Bataille des amendements sur le Service Médical : la CGT ne laissera pas faire
La mobilisation des agents a empêché la direction de la Caisse Nationale de l’Assurance Maladie de mettre en œuvre son projet de démantèlement du Service Médical de la Sécurité Sociale. En réponse, le gouvernement a décidé de venir à leur secours en tentant de faire passer discrètement ce projet par des amendements au PLFSS.
Pour rappel, ce projet mettrait fin à l’indépendance du service médical, qui protège pourtant les assurés. Grâce à nos interventions auprès des députés, une première tentative du gouvernement (amendement 2233) a été largement rejetée par l’Assemblée, qui a déclaré l’amendement irrecevable. En attendant le probable recours à l’article 49-3, le gouvernement tente un nouveau passage en force devant le Sénat.
Faisons en sorte que l’amendement 1332 soit également rejeté.
Conclusion
Les indemnités journalières (IJ) passeraient de 1,8 SMIC à 1,4 SMIC, entraînant mécaniquement une réduction conséquente des indemnités journalières. Ce PLFSS 2025 acte un tournant et une transformation du Système de Sécurité sociale issu de 1945, que le monde entier nous envie, en un système à l’américaine tourné vers l’assurantiel et les fonds de pension pour la retraite.
Pourtant la France dépense pour sa santé beaucoup moins que les États-Unis. En 2022, elle y consacrait 12,1% du PIB, contre 16,6% pour les États-Unis. Un système coûteux pour les individus et qui ne garantit aucun droit.
Pour la FNPOS CGT, il est urgent de réagir et d’en finir avec les lois de financement de la Sécurité sociale. Il est urgent de stopper ce changement de système et de revenir aux fondamentaux de la Sécurité Sociale de 1945.

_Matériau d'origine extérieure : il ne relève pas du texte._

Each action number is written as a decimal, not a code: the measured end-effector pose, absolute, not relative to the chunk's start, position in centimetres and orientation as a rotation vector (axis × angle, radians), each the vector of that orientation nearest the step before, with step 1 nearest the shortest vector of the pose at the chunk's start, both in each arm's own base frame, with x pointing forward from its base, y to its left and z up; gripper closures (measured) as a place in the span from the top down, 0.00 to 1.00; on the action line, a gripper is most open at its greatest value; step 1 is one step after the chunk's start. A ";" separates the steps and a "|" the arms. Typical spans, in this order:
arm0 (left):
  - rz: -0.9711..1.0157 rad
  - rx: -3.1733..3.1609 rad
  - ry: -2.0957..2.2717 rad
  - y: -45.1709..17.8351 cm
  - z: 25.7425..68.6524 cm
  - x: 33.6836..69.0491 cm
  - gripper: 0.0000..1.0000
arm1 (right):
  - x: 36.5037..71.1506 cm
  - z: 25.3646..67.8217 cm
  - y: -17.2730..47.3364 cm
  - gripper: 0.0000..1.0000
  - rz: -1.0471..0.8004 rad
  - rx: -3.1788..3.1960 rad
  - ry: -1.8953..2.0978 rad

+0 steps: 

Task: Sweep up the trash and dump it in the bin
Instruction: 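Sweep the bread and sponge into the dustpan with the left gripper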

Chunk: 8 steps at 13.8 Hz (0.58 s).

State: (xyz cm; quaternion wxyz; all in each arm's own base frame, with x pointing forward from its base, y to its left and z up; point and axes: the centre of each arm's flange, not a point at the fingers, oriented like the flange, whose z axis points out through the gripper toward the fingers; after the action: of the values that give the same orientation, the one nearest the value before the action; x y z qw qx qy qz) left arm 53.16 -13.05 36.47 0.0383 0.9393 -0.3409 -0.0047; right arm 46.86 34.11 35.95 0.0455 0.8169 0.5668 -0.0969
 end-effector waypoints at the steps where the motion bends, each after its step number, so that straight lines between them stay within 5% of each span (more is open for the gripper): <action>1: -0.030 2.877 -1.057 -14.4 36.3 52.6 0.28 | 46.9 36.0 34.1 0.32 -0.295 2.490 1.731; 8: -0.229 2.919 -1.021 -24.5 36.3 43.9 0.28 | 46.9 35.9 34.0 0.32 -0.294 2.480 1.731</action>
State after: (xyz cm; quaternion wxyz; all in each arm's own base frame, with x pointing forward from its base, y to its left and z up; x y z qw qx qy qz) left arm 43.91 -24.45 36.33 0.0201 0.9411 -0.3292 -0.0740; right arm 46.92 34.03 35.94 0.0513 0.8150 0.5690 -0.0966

C’est pourquoi la FNPOS CGT revendique une Sécurité sociale à 100 % financée par la cotisation sociale et gérée par les représentants des travailleurs. Un « 100% Sécu » qui assure un droit à la santé et l’autonomie, à la retraite, à la famille et à l’emploi.

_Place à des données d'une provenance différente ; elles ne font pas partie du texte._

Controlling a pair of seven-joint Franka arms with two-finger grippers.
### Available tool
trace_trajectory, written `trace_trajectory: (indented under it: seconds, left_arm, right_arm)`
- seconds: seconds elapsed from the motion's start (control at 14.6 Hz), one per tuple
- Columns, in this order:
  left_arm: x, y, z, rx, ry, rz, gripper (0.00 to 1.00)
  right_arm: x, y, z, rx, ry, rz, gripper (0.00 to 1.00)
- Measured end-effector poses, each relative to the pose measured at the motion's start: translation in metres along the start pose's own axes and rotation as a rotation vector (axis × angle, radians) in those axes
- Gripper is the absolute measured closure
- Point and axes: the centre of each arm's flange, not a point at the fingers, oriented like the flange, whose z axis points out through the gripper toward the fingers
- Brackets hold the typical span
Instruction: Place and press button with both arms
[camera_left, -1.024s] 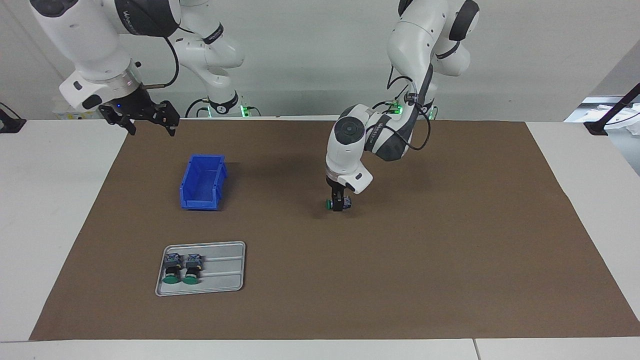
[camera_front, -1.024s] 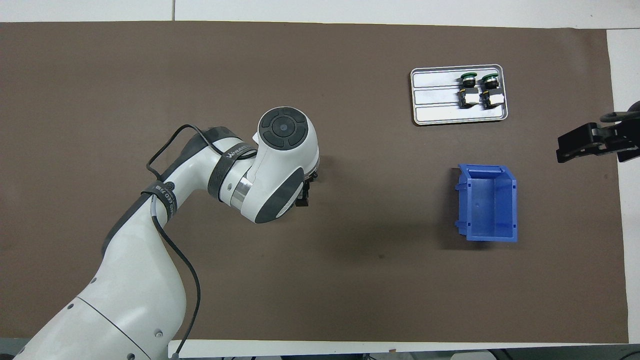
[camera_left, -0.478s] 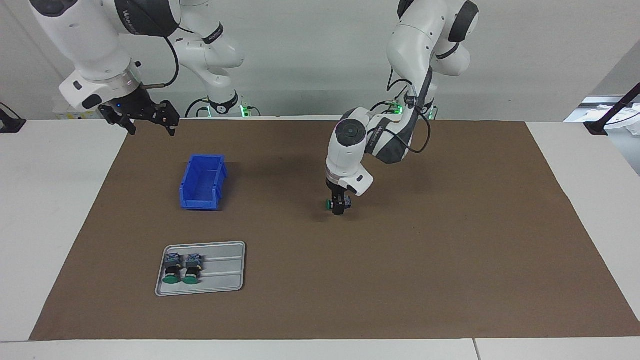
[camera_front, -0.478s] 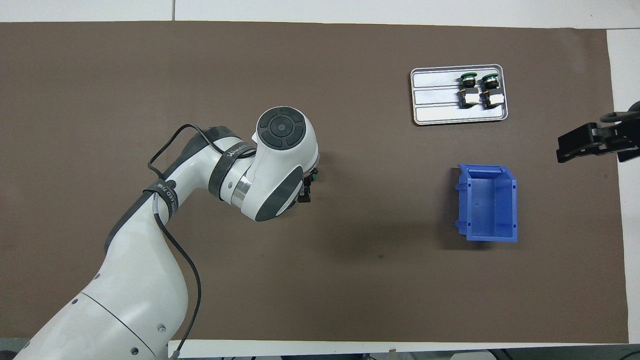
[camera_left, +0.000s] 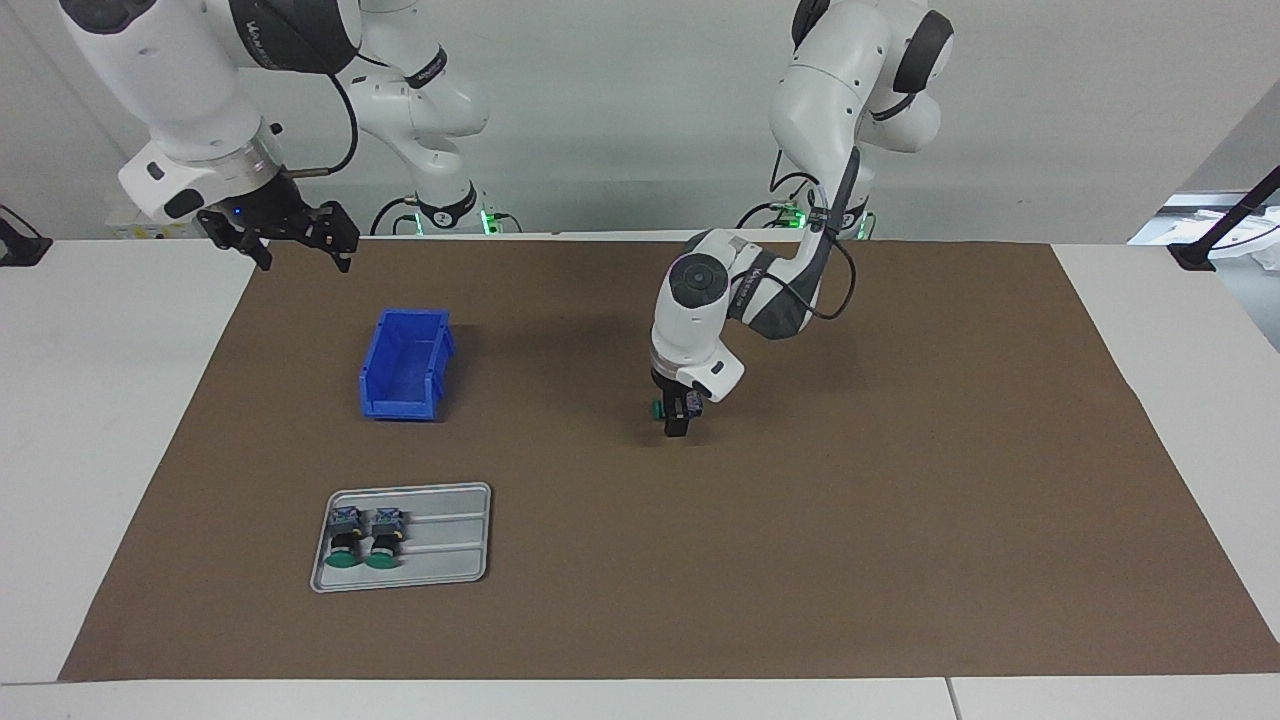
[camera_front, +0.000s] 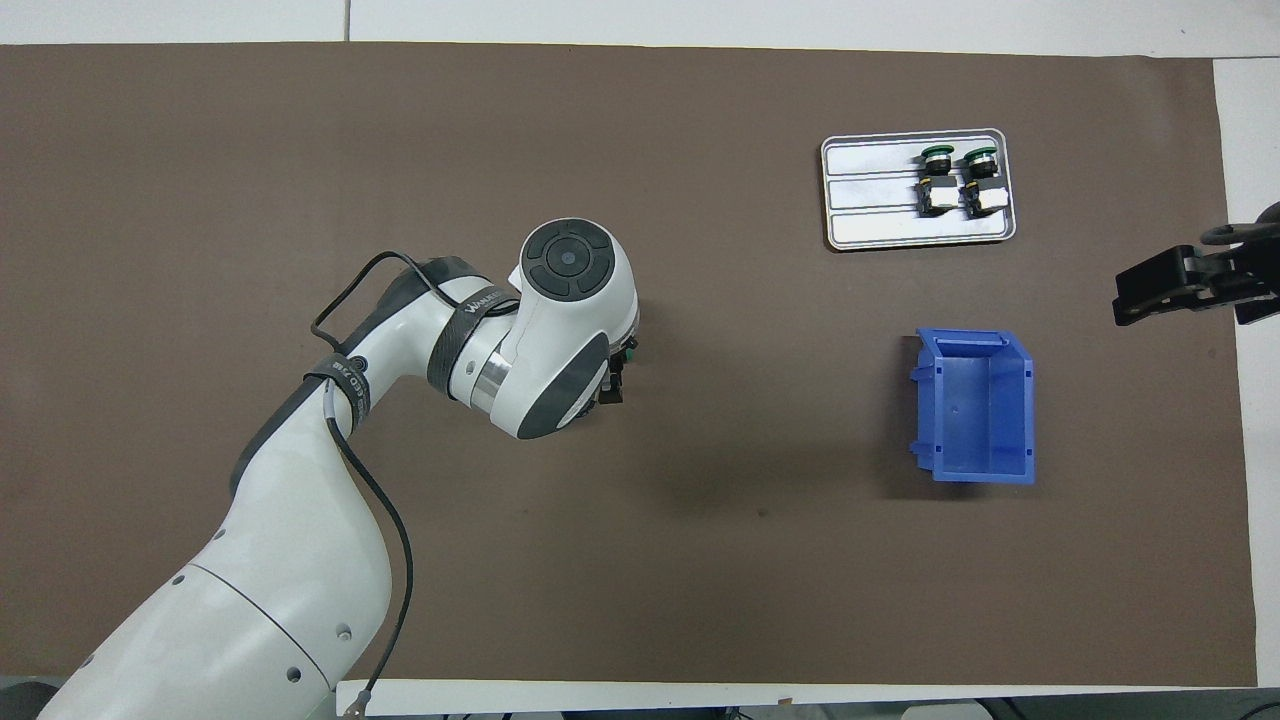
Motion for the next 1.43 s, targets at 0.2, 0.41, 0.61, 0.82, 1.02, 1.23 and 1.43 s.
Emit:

Il s’agit là de 2 projets de société qui s’opposent ; D’un côté celui du gouvernement et du patronat qui ouvre la voie à l’assurantiel, la capitalisation et l’aggravation des inégalités ; De l’autre celui de la CGT, syndicat à l’origine de la Sécurité sociale, qui veut replacer l’humain au centre de la société en renforçant un système solidaire basé sur la cotisation et la répartition.